= What is required =
Each line of the listing below must be retyped as given.
---*---
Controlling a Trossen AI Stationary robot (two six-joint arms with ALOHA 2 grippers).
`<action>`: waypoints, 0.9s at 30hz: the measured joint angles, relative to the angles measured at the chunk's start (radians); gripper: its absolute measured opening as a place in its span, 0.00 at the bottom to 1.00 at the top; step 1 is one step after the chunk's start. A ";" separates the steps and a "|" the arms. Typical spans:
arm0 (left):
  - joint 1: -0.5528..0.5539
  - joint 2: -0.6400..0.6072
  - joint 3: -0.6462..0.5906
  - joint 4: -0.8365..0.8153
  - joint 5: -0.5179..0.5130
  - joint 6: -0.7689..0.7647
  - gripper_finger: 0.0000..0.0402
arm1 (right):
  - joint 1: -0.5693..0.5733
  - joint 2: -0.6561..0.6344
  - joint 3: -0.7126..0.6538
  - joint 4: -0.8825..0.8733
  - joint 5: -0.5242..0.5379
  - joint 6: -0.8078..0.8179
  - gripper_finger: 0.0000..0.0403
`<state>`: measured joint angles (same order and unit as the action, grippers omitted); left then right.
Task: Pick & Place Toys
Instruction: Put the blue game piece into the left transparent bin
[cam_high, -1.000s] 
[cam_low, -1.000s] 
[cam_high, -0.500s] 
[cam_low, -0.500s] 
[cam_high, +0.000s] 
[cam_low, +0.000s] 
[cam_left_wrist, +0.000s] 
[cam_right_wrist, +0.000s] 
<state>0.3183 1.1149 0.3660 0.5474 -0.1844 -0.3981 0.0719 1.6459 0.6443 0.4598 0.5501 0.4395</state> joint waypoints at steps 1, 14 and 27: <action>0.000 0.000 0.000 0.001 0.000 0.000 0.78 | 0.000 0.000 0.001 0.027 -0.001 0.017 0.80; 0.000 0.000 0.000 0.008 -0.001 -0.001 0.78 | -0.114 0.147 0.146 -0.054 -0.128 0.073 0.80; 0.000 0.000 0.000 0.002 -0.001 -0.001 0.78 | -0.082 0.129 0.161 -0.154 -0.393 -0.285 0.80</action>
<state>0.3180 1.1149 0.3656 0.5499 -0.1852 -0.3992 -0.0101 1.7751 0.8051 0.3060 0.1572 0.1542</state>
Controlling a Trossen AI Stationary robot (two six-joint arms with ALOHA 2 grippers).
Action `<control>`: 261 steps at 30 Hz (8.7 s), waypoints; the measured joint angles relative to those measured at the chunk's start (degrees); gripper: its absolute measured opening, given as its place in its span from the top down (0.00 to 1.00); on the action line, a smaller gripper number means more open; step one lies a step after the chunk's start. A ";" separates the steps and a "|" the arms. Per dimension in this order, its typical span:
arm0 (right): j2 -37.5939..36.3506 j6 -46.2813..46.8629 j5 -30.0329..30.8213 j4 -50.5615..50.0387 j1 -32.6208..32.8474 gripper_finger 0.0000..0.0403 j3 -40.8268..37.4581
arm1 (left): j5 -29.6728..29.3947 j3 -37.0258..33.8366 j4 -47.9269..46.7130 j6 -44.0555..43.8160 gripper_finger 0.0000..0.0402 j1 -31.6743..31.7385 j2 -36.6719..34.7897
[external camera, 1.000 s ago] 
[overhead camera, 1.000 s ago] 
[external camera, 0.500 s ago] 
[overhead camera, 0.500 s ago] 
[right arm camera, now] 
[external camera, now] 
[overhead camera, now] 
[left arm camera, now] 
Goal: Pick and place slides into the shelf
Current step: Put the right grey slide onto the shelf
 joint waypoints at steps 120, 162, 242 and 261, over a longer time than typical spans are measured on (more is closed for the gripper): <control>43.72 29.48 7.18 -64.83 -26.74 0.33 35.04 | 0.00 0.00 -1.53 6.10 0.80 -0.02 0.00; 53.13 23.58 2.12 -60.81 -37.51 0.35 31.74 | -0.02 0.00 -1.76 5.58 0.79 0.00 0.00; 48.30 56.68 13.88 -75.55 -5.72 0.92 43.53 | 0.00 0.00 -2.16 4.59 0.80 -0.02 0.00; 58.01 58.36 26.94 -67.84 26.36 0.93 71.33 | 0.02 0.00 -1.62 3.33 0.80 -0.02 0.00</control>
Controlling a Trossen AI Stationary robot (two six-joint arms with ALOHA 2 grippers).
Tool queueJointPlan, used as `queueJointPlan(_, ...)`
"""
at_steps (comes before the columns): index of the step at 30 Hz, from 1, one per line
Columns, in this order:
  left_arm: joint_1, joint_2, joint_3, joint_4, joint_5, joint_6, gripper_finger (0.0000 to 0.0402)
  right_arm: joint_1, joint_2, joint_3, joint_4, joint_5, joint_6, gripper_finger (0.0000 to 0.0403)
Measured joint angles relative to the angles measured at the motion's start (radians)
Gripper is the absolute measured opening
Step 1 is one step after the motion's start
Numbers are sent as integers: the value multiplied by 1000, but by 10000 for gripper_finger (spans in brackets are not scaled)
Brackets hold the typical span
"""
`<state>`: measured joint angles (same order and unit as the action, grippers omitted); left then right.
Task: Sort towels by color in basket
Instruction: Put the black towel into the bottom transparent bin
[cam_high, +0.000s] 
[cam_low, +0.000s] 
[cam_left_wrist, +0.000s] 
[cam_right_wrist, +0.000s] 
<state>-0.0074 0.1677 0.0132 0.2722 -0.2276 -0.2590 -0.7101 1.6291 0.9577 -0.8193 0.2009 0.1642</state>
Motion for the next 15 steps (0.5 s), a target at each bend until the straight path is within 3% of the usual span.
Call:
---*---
= Answer box =
Controlling a Trossen AI Stationary robot (two six-joint arms with ALOHA 2 grippers).
`<action>`: waypoints, 0.9s at 30hz: the measured joint angles, relative to the angles measured at the chunk's start (radians); gripper: its absolute measured opening as a place in its span, 0.00 at the bottom to 1.00 at the top; step 1 is one step after the chunk's start. A ";" separates the steps and a "|" the arms. Typical spans:
arm0 (left):
  - joint 1: -0.5528..0.5539
  - joint 2: -0.6400..0.6072
  - joint 3: -0.6462..0.5906
  - joint 4: -0.8365..0.8153
  - joint 5: -0.5179..0.5130
  - joint 6: -0.7689..0.7647
  - gripper_finger: 0.0000..0.0402
arm1 (right):
  - joint 1: -0.5693..0.5733
  - joint 2: -0.6561..0.6344
  - joint 3: -0.7126..0.6538
  - joint 4: -0.8825..0.8733
  - joint 5: -0.5242..0.5379
  - joint 6: -0.8078..0.8179
  - gripper_finger: 0.0000..0.0403
`<state>`: measured joint angles (same order and unit as the action, grippers omitted); left then right.
Task: Pick & Place Toys
Instruction: Put the blue game piece into the left transparent bin
[cam_high, -1.000s] 
[cam_low, -1.000s] 
[cam_high, -0.500s] 
[cam_low, -0.500s] 
[cam_high, +0.000s] 
[cam_low, +0.000s] 
[cam_left_wrist, +0.000s] 
[cam_right_wrist, +0.000s] 
<state>0.3183 1.1149 0.3660 0.5474 -0.1844 -0.3981 0.0719 1.6459 0.6443 0.4598 0.5501 0.4395</state> joint waypoints at steps 1, 14 and 27: <action>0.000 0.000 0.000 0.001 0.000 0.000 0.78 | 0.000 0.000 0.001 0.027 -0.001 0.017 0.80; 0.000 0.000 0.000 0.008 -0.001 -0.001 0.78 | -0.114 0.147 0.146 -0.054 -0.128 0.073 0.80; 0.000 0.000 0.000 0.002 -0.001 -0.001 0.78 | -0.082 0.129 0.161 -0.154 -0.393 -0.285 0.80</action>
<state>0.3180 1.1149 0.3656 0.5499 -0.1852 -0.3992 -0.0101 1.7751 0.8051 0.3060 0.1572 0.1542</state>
Controlling a Trossen AI Stationary robot (two six-joint arms with ALOHA 2 grippers).
Action `<control>`: 261 steps at 30 Hz (8.7 s), waypoints; the measured joint angles relative to those measured at the chunk's start (degrees); gripper: its absolute measured opening, given as its place in its span from the top down (0.00 to 1.00); on the action line, a smaller gripper number means more open; step one lies a step after the chunk's start. A ";" separates the steps and a "|" the arms. Per dimension in this order, its typical span:
arm0 (right): j2 -37.5939..36.3506 j6 -46.2813..46.8629 j5 -30.0329..30.8213 j4 -50.5615..50.0387 j1 -32.6208..32.8474 gripper_finger 0.0000..0.0403 j3 -40.8268..37.4581
arm1 (left): j5 -29.6728..29.3947 j3 -37.0258..33.8366 j4 -47.9269..46.7130 j6 -44.0555..43.8160 gripper_finger 0.0000..0.0402 j1 -31.6743..31.7385 j2 -36.6719..34.7897
[external camera, 1.000 s ago] 
[overhead camera, 1.000 s ago] 
[external camera, 0.500 s ago] 
[overhead camera, 0.500 s ago] 
[right arm camera, now] 
[external camera, now] 
[overhead camera, now] 
[left arm camera, now] 
Goal: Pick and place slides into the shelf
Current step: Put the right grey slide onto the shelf
 joint waypoints at steps 120, 162, 242 and 261, over a longer time than typical spans are measured on (more is closed for the gripper): <control>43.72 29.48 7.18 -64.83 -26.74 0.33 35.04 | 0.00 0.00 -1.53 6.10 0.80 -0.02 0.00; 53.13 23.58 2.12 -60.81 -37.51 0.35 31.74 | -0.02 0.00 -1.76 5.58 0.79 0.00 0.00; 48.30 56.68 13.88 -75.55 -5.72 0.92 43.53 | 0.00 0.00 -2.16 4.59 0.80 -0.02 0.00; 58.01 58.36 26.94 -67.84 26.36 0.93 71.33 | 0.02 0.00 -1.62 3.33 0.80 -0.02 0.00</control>
Controlling a Trossen AI Stationary robot (two six-joint arms with ALOHA 2 grippers).
Tool queueJointPlan, used as `queueJointPlan(_, ...)`
"""
at_steps (comes before the columns): index of the step at 30 Hz, from 1, one per line
Columns, in this order:
  left_arm: joint_1, joint_2, joint_3, joint_4, joint_5, joint_6, gripper_finger (0.0000 to 0.0402)
  right_arm: joint_1, joint_2, joint_3, joint_4, joint_5, joint_6, gripper_finger (0.0000 to 0.0403)
Measured joint angles relative to the angles measured at the motion's start (radians)
Gripper is the absolute measured opening
Step 1 is one step after the motion's start
Numbers are sent as integers: the value multiplied by 1000, but by 10000 for gripper_finger (spans in brackets are not scaled)
Brackets hold the typical span
"""
`<state>`: measured joint angles (same order and unit as the action, grippers omitted); left then right.
Task: Sort towels by color in basket
Instruction: Put the black towel into the bottom transparent bin
[cam_high, +0.000s] 
[cam_low, +0.000s] 
[cam_left_wrist, +0.000s] 
[cam_right_wrist, +0.000s] 
<state>-0.0074 0.1677 0.0132 0.2722 -0.2276 -0.2590 -0.7101 1.6291 0.9577 -0.8193 0.2009 0.1642</state>
Motion for the next 15 steps (0.5 s), a target at each bend until the straight path is within 3% of the usual span.
Call:

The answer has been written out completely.